At the moment, she works on narratives about 1967 in Israel and Palestine in a joint project with colleagues there, as well as on issues of tacit knowledge in crafts in Germany. Before that, she has focused on questions of cultural property and heritage. A collection of her articles on that topic appeared 2018 under the title "Culture and Value. Tourism, Heritage, and Property". She is co-editor of the journal "Narrative Culture".

 

 

Dorothy Noyes portrait
Dorothy Noyes

Dorothy Noyes (PhD, University of Pennsylvania) is Professor in the Departments of English and Comparative Studies, a faculty associate of the Mershon Center for International Security Studies, and past director of the Center for Folklore Studies, all at the Ohio State University.

Among her books are "Fire in the Plaça: Catalan Festival Politics After Franco" (Penn 2003), "Humble Theory: Folklore's Grasp on Social Life" (Indiana 2016), and "Sustaining Interdisciplinary Collaboration: A Guide for the Academy "(co-authored with Regina Bendix and Kilian Bizer, Illinois 2017). She is current President of the American Folklore Society and a former SIEF board member; she holds a doctorate honoris causa from the University of Tartu. Her book in progress is entitled "Exemplary Failures: Gesture and Influence in Liberal Politics."

 

 

Sharon Roseman portrait
Sharon Roseman

Sharon Roseman is Associate Dean (Research) in the Faculty of Humanities and Social Sciences and Professor of Anthropology at Memorial University in St. John’s, Canada. The first two decades of her career were focused on the ethnography and contemporary history of Galicia (Spain), with a concentration on everyday experiences of gender and work; new ruralities; craft and other forms of heritage revitalization; memory, language, and cultural politics; and migration, tourism and pilgrimage.

Her current research deals with experiences of precarious mobility and mobility justice activism in the Canadian province of Newfoundland and Labrador.

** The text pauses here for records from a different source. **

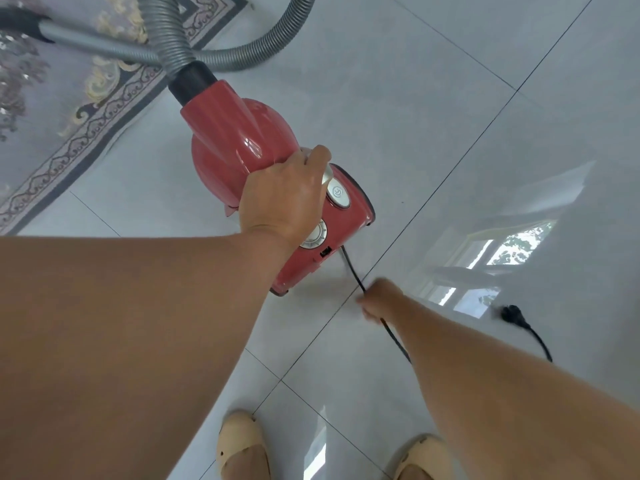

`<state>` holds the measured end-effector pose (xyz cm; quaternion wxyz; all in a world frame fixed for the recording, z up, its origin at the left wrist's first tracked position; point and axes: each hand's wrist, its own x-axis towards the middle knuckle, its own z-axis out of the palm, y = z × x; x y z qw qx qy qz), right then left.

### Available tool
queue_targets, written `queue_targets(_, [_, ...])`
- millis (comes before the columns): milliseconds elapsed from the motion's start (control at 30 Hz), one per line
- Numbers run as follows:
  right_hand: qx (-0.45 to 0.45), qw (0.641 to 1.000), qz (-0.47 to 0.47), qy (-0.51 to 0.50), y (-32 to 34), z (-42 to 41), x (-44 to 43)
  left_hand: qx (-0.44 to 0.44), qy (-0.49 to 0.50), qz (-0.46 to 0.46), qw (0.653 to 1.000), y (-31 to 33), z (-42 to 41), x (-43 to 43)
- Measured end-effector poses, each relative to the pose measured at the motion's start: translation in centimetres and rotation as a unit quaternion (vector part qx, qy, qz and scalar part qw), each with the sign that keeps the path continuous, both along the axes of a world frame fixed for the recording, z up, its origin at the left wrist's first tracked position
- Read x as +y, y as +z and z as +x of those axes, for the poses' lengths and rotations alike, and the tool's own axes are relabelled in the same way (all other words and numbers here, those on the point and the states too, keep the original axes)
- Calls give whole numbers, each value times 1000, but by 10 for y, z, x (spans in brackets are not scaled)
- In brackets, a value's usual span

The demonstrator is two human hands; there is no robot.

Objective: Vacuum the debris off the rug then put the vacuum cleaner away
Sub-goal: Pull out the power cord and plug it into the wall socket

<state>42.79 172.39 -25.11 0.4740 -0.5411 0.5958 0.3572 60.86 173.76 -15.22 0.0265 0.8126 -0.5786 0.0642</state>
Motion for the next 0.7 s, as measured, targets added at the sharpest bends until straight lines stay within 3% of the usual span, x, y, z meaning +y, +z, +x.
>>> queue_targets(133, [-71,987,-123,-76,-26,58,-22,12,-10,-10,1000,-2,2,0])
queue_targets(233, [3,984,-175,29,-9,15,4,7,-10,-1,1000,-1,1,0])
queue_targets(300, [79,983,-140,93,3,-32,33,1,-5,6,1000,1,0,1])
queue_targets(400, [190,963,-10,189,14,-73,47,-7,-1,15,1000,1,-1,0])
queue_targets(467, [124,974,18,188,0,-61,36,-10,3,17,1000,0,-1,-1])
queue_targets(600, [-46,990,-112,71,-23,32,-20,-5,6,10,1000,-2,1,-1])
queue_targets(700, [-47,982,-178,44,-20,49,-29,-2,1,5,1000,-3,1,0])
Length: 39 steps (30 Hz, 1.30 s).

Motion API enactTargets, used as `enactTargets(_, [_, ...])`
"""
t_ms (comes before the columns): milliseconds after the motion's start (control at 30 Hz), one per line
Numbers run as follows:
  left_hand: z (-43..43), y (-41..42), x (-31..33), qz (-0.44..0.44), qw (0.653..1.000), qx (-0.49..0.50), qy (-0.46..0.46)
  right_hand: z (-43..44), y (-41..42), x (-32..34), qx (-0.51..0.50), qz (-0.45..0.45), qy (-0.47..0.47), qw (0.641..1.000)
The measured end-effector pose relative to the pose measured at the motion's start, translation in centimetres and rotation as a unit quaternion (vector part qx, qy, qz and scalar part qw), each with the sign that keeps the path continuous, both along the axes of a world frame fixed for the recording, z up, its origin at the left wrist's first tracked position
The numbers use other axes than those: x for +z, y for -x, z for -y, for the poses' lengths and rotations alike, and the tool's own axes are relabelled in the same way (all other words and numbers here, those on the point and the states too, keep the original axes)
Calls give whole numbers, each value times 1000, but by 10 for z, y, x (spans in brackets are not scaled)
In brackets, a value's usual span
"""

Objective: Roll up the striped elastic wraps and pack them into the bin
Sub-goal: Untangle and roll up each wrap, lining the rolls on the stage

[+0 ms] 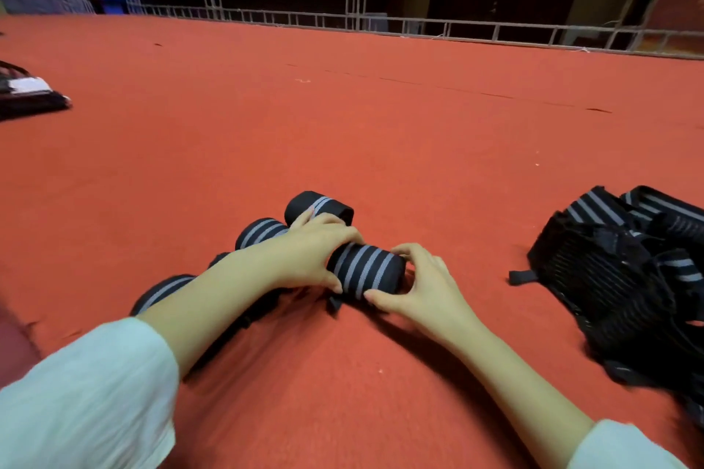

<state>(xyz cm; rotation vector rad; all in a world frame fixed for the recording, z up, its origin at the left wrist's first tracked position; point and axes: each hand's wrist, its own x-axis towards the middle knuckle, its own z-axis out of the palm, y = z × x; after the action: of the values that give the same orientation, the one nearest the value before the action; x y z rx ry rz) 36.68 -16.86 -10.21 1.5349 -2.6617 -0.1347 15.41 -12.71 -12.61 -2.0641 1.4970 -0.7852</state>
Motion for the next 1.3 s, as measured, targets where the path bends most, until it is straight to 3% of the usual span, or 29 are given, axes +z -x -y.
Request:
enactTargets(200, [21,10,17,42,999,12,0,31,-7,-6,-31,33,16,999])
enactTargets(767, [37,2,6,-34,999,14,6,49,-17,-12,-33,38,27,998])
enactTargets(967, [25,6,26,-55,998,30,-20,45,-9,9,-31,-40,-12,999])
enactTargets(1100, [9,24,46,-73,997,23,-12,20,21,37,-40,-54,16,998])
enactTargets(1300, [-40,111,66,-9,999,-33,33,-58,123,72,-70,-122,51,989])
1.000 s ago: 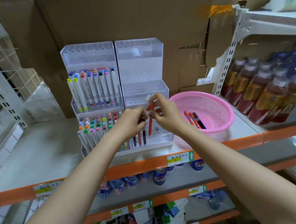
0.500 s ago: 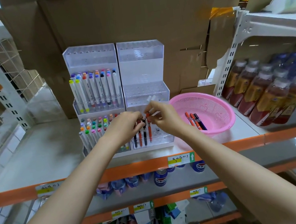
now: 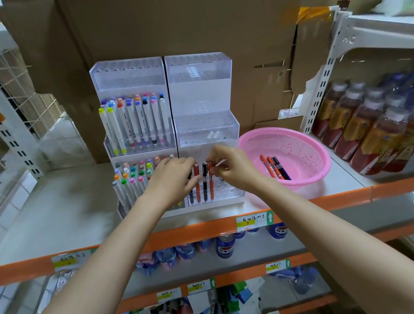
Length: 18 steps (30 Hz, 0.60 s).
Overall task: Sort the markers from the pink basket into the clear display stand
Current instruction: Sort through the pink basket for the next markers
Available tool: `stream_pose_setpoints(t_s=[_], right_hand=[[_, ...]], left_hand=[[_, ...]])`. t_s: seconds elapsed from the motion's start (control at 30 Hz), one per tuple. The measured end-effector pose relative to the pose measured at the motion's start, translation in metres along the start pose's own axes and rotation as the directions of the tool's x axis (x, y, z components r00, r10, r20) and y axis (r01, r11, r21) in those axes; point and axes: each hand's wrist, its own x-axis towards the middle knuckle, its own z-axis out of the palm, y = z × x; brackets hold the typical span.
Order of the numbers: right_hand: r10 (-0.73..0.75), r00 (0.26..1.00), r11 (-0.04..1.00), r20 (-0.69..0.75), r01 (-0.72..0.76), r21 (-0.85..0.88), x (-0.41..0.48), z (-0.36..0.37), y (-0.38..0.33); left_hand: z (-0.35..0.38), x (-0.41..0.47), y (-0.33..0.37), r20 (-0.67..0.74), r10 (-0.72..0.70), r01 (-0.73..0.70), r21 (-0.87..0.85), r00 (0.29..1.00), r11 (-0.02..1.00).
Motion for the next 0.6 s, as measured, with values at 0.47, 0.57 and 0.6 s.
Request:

Her books include: O Santiaguiño de Carreira: o rexurdimento dunha base rural no concello de Zas; The Tourism Imaginary and Pilgrimages to the Edges of the World (with Nieves Herrero); Antropoloxía das mulleres galegas. As outras olladas (with Enrique Alonso Población); and Recasting Culture and Space in Iberian Contexts (with Shawn S. Parkhurst). She also works in the field of visual anthropology. Two of her films are "Stories Would be Told: The Commuting Career of Kay Coxworthy" and "Honk If You Want Me Off the Road" (with Elizabeth Yeoman).